In this final week of the Omer, as we prepare to celebrate Shavuot together beginning on Sunday, May 16, we are honored to offer voices from the Wise community to reflect on Torah, prayer, and their relationship with the Divine.

Today is the 46th day of the Omer.

Bereishit bara Elohim et ha’shamayiim v’et ha’aretz. In the beginning (or a beginning) of God’s creating the heavens and earth. So begins the Torah, given to us by God, to all of us by God. I study Torah virtually every day. Some days for quite some time. Others for almost none at all. Every moment I study Torah I enter blissfully into the knowledge that we are all created in the image of the Divine, of God, of the ultimate creative force. I enter into a realm where this creative spark that formed our entire world from the formless, that resides, still burning, in every particle of our being, creates a field of energy that can open our eyes, minds, and hearts to the extraordinary unrealized potential of life, of our world, of our fellow men and women.
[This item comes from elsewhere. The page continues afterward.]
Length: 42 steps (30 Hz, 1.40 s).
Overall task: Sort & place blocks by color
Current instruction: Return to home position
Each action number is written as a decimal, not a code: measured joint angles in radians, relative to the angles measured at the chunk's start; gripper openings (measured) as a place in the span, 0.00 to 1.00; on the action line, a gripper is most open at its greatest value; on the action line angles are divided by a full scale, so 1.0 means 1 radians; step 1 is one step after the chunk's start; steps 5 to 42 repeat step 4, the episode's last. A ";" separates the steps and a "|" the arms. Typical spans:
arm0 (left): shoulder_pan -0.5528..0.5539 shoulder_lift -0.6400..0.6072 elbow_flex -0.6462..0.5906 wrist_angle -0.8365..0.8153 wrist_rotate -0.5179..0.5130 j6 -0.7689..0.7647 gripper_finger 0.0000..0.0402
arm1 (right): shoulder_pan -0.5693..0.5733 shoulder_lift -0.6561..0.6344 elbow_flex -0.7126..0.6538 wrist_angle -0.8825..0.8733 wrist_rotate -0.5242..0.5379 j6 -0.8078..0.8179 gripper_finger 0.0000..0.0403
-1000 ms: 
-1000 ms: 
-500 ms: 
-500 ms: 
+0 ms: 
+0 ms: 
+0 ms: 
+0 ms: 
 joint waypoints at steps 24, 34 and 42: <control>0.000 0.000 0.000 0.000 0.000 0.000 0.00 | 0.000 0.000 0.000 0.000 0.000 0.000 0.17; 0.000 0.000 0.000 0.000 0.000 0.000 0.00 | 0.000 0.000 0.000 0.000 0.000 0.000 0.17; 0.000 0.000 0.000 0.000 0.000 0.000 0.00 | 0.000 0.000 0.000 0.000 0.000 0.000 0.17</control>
Torah study gives us the moments of time to wrestle with its hard texts, to dig deep within them to harvest this energy, fill ourselves up with it, find the most glorious multivalence in it, and then joyfully work to re-create a better, diverse world with it. Torah study is where man and woman’s creativity strives to re-become one with God’s, so that we may re-create our world afresh, accepting and anew. It is the beginning (or a beginning) of the realization that every moment of life can be a creative act, through which each of us re-creates the heavens and earth for the benefit of all.